Entry Date:
August 25, 2011

Low Cost Ventilator

Principal Investigator Alexander Slocum


Respiratory disease, often culminating in respiratory failure, is a significant and rapidly growing problem in developing countries. Access to mechanical ventilation is critical for avoiding devastating vital organ injury, fetal hypoxemia and/or death, however mechanical ventilators are in short supply largely due to their high acquisition ($10,000-$30,000) and maintenance costs; significant training and personnel requirements related to the complexity of current hospital ventilators; and inequitable or geographically limited distribution of existing mechanical ventilators. Hospitals in developing countries often use refurbished, but still costly, ventilators ($2,000-15,000); borrow from each other; or forego mechanical ventilation entirely, resulting in substantial morbidity and mortality.

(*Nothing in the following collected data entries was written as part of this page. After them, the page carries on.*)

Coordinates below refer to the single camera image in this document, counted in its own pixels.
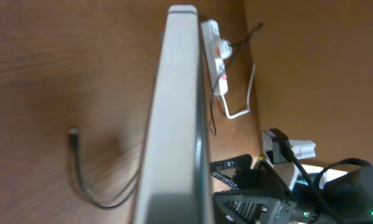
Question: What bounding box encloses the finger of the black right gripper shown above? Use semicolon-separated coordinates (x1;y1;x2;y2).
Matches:
213;190;297;224
209;154;286;190

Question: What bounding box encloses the black USB charger cable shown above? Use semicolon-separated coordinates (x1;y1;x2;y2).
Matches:
67;21;265;211

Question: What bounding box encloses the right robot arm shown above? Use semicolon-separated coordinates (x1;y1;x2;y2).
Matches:
210;154;373;223

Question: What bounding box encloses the white power strip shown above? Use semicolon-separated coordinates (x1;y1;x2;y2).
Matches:
201;19;229;96

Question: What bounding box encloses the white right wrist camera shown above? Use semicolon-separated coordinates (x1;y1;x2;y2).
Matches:
262;128;316;190

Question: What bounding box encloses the white power strip cord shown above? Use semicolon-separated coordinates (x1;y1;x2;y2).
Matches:
219;63;257;120

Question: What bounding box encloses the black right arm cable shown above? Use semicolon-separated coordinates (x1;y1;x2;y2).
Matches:
281;139;372;224

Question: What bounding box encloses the white USB wall adapter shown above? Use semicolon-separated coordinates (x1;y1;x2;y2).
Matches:
215;39;232;60

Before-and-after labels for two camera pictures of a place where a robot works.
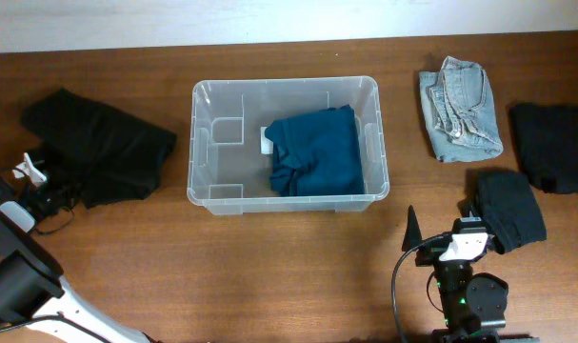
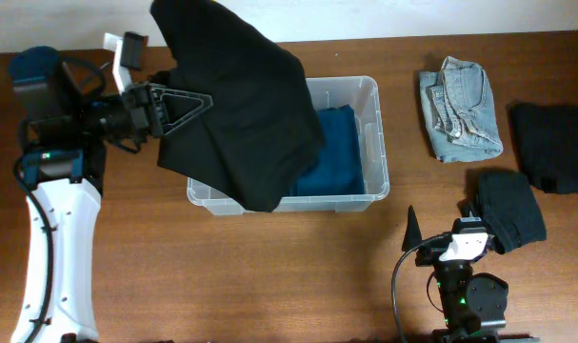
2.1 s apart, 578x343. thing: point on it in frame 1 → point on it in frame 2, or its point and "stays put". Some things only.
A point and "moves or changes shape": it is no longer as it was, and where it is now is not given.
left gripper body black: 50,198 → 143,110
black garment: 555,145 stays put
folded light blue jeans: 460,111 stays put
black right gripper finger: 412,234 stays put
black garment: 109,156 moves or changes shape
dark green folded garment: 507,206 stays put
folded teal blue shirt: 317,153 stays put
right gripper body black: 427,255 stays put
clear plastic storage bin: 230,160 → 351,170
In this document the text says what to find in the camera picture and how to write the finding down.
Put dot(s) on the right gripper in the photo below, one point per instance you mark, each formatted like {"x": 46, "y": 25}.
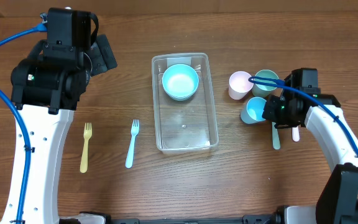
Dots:
{"x": 270, "y": 113}

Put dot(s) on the yellow plastic fork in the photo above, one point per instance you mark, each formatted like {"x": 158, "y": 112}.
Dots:
{"x": 87, "y": 134}

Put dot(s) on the clear plastic container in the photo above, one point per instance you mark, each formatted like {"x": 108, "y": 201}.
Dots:
{"x": 188, "y": 125}

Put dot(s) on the pink plastic cup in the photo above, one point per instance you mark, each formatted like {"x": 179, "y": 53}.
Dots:
{"x": 239, "y": 85}

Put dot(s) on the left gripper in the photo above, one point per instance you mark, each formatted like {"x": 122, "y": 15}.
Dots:
{"x": 103, "y": 55}

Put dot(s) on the blue plastic cup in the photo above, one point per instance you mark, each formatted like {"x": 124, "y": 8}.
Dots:
{"x": 253, "y": 110}

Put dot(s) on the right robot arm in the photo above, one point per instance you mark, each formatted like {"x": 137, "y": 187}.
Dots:
{"x": 323, "y": 117}

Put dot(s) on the light blue bowl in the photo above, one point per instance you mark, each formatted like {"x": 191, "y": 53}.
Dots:
{"x": 180, "y": 82}

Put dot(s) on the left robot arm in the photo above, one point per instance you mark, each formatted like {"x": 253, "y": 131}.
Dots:
{"x": 47, "y": 133}

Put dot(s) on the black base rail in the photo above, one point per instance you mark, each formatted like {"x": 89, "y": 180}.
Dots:
{"x": 185, "y": 221}

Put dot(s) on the green plastic fork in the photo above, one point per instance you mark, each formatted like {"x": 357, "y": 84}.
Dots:
{"x": 275, "y": 137}

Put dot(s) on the pink plastic spoon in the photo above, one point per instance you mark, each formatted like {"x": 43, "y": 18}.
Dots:
{"x": 295, "y": 133}

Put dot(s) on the light blue plastic fork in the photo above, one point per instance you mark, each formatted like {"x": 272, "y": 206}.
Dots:
{"x": 130, "y": 153}

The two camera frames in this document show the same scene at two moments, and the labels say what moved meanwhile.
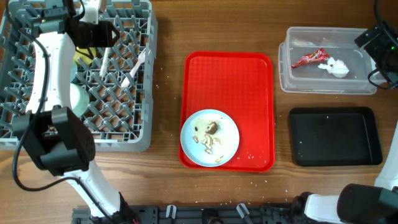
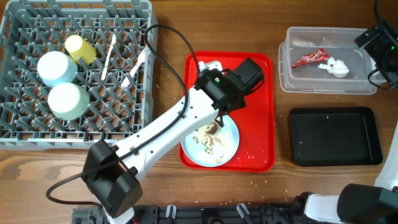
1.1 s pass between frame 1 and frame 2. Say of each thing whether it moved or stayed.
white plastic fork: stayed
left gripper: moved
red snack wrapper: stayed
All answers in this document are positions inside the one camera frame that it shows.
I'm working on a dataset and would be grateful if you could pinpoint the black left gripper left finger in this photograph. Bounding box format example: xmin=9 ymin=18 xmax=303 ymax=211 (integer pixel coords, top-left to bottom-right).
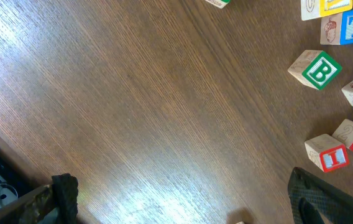
xmin=52 ymin=173 xmax=78 ymax=224

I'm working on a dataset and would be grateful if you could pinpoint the yellow block beside T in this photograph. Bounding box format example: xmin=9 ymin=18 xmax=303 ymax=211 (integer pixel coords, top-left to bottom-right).
xmin=301 ymin=0 xmax=353 ymax=21

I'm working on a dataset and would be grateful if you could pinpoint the green B block middle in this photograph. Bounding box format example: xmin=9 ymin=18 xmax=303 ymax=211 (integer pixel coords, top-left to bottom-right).
xmin=288 ymin=50 xmax=342 ymax=90

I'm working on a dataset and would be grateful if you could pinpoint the blue T block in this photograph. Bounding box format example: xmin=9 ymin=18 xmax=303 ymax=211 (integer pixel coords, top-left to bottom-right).
xmin=320 ymin=10 xmax=353 ymax=45

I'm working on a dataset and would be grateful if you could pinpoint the green J block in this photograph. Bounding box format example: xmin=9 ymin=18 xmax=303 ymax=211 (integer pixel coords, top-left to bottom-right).
xmin=205 ymin=0 xmax=230 ymax=9

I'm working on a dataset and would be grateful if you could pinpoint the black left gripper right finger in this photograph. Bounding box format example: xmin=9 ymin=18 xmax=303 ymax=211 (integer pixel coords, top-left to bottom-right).
xmin=288 ymin=167 xmax=353 ymax=224

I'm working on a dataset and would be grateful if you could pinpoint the red I block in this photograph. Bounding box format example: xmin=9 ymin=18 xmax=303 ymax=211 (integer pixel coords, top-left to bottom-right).
xmin=305 ymin=134 xmax=349 ymax=173

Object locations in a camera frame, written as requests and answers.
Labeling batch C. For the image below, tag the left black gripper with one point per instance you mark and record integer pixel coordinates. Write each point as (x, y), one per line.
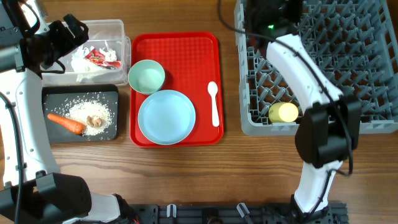
(69, 42)

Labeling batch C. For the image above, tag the white red wrapper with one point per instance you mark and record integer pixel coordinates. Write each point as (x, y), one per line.
(95, 59)

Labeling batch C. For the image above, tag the orange carrot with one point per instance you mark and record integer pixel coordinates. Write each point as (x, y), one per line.
(69, 124)

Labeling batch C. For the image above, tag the white rice pile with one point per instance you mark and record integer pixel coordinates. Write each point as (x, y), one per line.
(78, 110)

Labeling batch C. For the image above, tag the brown food scrap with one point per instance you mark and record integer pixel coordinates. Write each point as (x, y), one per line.
(94, 121)

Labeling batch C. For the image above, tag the light green bowl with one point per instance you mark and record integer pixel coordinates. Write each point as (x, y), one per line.
(146, 77)

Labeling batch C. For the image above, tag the large light blue plate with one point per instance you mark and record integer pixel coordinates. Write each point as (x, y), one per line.
(166, 117)

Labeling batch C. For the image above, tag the white plastic spoon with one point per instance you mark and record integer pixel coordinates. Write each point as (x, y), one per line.
(213, 90)

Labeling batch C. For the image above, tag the yellow plastic cup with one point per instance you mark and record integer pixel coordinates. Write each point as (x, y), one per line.
(283, 113)

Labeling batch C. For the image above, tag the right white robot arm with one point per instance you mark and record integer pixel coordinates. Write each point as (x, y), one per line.
(329, 130)

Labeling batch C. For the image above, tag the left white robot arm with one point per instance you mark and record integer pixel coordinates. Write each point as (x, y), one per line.
(35, 191)

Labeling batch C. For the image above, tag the grey dishwasher rack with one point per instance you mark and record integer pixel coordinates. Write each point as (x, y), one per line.
(352, 42)

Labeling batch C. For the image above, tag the clear plastic bin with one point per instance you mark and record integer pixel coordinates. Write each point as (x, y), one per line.
(111, 30)

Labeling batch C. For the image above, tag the black tray bin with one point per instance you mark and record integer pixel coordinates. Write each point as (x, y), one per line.
(53, 97)

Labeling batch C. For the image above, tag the red plastic tray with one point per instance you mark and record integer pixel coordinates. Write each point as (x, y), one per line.
(191, 60)

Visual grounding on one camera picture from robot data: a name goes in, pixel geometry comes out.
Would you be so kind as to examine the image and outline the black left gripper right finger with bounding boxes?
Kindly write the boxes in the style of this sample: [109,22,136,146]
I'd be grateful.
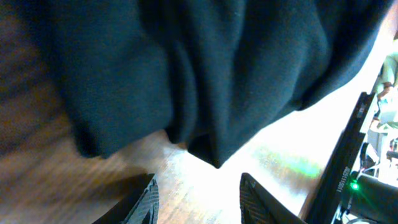
[239,173,306,224]

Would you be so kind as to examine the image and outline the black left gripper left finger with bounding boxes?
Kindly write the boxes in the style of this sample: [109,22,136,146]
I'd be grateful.
[93,174,159,224]

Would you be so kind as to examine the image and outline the black leggings red waistband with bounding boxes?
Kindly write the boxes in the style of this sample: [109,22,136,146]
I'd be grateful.
[12,0,392,167]

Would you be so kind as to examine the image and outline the black monitor edge background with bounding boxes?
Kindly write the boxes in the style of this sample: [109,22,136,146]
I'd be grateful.
[303,92,377,224]

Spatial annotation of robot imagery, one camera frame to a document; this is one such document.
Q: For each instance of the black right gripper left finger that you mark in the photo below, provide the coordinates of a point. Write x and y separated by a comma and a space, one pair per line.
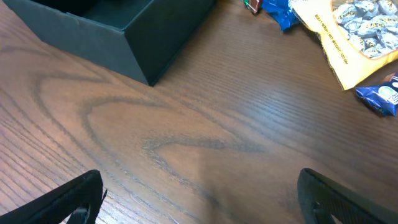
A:
77, 201

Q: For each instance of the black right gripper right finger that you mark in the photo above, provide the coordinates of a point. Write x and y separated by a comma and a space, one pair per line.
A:
323, 200

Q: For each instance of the yellow Hacks candy bag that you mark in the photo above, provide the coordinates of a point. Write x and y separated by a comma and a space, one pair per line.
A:
358, 36

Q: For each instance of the dark green gift box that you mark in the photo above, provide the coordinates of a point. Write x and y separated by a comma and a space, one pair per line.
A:
136, 38

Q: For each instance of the blue Oreo cookie pack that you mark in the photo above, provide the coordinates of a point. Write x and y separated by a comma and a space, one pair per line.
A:
281, 11

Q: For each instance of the purple Dairy Milk bar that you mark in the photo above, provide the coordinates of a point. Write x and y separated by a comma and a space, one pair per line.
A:
382, 97

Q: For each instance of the red green chocolate bar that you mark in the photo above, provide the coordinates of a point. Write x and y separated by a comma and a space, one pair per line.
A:
253, 5

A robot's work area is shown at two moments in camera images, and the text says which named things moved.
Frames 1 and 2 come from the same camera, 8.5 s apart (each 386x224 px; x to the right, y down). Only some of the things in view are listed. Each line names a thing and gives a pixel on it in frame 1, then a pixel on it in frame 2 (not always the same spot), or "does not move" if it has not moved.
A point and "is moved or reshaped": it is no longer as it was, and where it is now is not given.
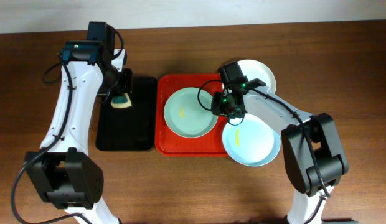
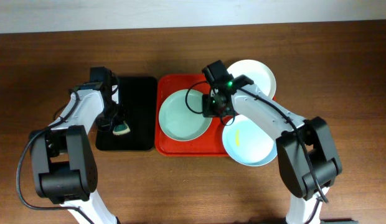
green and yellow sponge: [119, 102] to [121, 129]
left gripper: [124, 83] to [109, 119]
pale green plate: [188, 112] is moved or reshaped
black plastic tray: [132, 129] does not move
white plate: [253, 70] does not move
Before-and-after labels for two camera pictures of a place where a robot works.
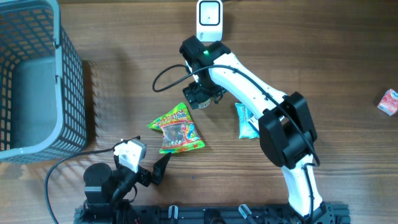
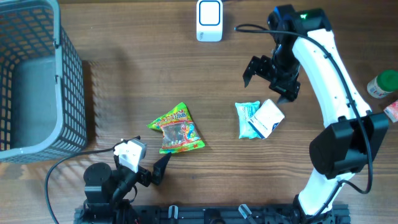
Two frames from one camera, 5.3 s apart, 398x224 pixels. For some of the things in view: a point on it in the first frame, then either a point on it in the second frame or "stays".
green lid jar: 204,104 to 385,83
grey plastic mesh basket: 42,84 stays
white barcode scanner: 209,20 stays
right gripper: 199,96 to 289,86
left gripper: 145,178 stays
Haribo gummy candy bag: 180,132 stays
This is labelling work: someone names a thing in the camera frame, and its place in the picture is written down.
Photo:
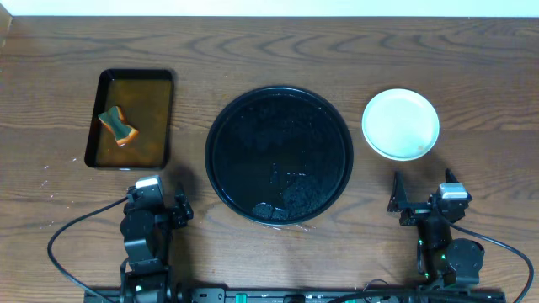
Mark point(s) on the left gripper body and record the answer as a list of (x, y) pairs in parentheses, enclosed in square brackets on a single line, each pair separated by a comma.
[(178, 217)]

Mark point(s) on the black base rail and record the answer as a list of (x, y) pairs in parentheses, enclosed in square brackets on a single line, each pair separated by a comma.
[(219, 295)]

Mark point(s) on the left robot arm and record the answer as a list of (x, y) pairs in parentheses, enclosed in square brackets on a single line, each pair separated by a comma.
[(147, 228)]

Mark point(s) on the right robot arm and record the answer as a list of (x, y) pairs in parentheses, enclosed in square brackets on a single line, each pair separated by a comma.
[(446, 262)]

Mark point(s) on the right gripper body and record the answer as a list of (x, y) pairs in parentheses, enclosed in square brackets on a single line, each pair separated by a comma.
[(416, 215)]

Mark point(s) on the light blue plate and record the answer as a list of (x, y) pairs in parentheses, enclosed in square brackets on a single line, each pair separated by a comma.
[(400, 124)]

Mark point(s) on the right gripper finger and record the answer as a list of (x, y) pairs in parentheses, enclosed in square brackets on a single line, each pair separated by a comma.
[(450, 177), (398, 200)]

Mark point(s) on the black rectangular water tray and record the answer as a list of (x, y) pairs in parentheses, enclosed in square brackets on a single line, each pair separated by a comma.
[(146, 98)]

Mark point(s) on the round black tray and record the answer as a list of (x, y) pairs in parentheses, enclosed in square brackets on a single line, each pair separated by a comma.
[(279, 155)]

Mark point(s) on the orange green sponge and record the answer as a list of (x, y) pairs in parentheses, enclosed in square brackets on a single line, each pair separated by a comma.
[(115, 122)]

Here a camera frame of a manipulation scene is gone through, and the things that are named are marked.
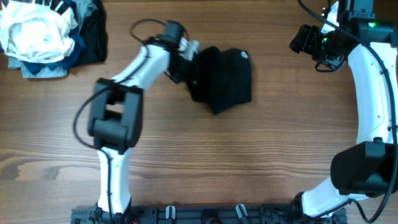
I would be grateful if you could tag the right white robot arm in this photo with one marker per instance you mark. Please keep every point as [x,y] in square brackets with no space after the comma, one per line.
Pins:
[369,168]

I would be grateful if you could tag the dark blue garment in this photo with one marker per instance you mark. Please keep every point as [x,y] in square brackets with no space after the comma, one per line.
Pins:
[69,43]

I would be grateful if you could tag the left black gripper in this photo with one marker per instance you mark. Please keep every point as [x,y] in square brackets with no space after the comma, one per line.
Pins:
[189,73]

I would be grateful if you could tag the black garment on pile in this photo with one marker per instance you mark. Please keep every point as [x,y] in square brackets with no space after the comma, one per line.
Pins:
[92,29]

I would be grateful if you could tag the black white striped garment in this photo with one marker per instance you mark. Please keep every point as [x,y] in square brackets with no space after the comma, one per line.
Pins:
[58,6]

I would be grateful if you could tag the black t-shirt with logo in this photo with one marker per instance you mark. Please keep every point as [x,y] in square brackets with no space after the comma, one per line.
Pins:
[221,79]

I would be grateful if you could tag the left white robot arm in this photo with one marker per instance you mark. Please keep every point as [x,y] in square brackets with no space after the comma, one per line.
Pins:
[116,116]

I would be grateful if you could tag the grey garment on pile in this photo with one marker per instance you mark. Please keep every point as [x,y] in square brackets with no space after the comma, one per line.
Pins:
[18,64]

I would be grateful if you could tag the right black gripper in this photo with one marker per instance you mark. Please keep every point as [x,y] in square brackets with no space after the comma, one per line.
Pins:
[307,40]

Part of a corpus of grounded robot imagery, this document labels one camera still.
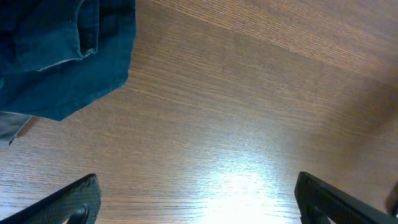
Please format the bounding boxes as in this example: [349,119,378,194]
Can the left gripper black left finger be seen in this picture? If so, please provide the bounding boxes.
[1,174,101,224]

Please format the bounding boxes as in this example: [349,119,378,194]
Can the folded navy blue garment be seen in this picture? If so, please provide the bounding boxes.
[1,0,136,121]

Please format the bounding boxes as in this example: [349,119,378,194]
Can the folded grey garment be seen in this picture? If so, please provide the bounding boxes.
[1,112,31,148]

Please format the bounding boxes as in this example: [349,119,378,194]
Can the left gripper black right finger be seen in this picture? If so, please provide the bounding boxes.
[294,172,397,224]

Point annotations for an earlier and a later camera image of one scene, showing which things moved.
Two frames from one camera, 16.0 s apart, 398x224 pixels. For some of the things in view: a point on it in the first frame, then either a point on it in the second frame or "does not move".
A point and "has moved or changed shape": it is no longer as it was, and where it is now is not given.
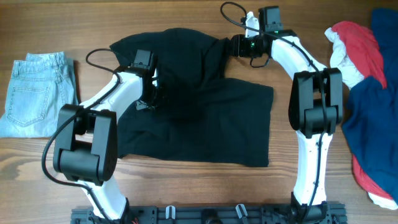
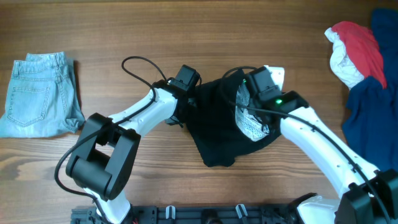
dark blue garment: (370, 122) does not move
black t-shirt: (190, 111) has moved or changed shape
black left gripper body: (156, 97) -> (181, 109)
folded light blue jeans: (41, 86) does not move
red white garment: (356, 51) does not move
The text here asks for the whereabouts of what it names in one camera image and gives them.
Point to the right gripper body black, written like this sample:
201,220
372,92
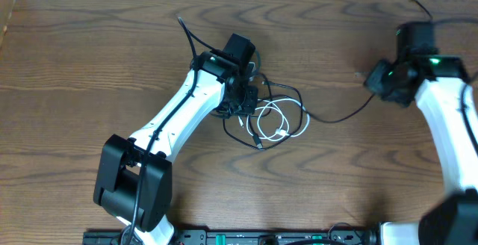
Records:
384,79

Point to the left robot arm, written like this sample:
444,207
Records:
134,182

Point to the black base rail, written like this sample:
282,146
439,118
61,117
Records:
203,237

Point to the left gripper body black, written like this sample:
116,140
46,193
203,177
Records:
246,98

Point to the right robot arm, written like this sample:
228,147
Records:
441,88

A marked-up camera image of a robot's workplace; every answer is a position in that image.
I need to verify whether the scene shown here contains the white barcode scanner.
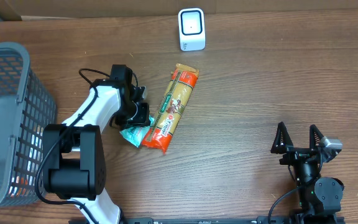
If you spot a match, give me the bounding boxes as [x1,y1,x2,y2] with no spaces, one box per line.
[178,7,206,52]

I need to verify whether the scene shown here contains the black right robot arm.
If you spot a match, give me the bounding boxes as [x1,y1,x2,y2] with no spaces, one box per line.
[267,122,344,224]

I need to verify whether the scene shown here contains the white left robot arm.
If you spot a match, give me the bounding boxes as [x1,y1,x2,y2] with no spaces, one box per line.
[35,65,150,224]

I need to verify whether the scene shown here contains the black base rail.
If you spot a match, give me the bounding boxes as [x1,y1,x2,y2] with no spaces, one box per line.
[68,215,346,224]

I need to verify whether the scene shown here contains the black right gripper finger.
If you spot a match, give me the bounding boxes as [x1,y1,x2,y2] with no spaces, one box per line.
[270,121,293,154]
[310,124,324,149]

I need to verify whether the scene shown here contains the orange spaghetti packet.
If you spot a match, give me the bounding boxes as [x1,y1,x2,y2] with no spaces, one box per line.
[141,63,199,152]

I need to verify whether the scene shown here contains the teal tissue packet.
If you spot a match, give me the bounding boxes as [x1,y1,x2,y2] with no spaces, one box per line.
[119,116,155,147]

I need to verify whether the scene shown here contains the grey plastic mesh basket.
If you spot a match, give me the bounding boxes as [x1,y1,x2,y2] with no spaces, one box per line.
[0,42,57,207]

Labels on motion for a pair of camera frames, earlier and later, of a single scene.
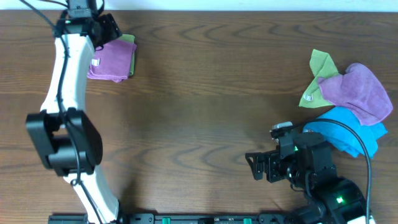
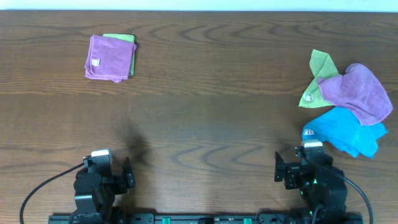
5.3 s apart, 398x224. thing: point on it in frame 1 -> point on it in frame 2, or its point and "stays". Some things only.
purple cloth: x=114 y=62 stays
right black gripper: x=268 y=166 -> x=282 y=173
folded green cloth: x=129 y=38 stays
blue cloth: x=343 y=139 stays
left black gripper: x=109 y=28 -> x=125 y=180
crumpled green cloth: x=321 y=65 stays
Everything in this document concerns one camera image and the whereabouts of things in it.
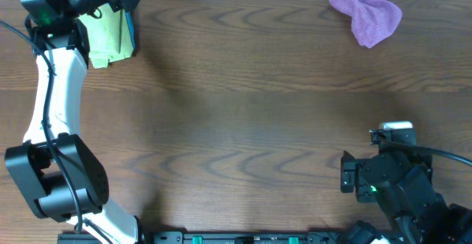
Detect green microfiber cloth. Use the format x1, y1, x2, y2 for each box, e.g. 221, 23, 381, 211
79, 4, 135, 69

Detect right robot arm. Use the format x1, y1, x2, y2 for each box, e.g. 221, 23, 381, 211
340, 150, 471, 243

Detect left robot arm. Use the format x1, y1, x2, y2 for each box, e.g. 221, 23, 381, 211
4, 0, 154, 243

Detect folded blue cloth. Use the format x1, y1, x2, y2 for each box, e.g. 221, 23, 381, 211
125, 12, 136, 49

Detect purple microfiber cloth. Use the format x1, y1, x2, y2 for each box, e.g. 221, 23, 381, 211
329, 0, 403, 49

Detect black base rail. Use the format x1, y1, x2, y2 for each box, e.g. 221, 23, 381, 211
57, 231, 404, 244

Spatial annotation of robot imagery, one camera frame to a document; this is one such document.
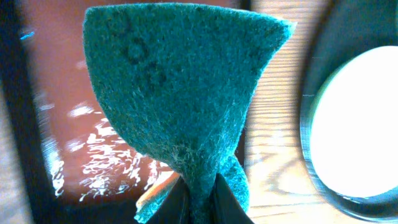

We have developed an early prototype adult ventilator. The current prototype is an Assist-Control ventilator with a variable tidal volume (200-750 cc), respiratory rate (5-30) with minute ventilation ranging from 1.5 to 21 liters per minute. The novel cam mechanism compresses a bag resuscitator, a widely available and inexpensive device (approximately $10-12). The crescent-shaped cam allows smooth, repeatable deformation to ensure constant air delivery. As it rotates, the cam makes rolling contact along the surface of the bag. The tidal volume delivered is an approximately linear function of the cam angle, integrating the flow delivered. The cam is molded with an integral partial gear, driven by a pinion (small gear) attached to a stepper motor. This device could be used for ventilation with an endotracheal tube and for non-invasive ventilation with a mask. The current early prototype operates in an assist-control (AC) mode, used for the vast majority of adult patients ventilated in critical care units. The operator selects the tidal volume appropriate to the patient, usually 6-8 mL/kg for adults and a minimum respiratory rate, providing a minimum assured minute ventilation (Ve). If the patient is breathing above the set rate, negative inspiratory pressure that exceeds 2 cm H20 vacuum triggers the ventilator to deliver the set tidal volume. The working prototype has low power requirements, running for 3.5 hours on one battery charge at its most demanding setting. It is portable, weighing 9 lb and measuring 11.25 x 6.7 x 8 inches. This prototype cost less than $400 to make, but in mass production the cost will likely be less than half this amount.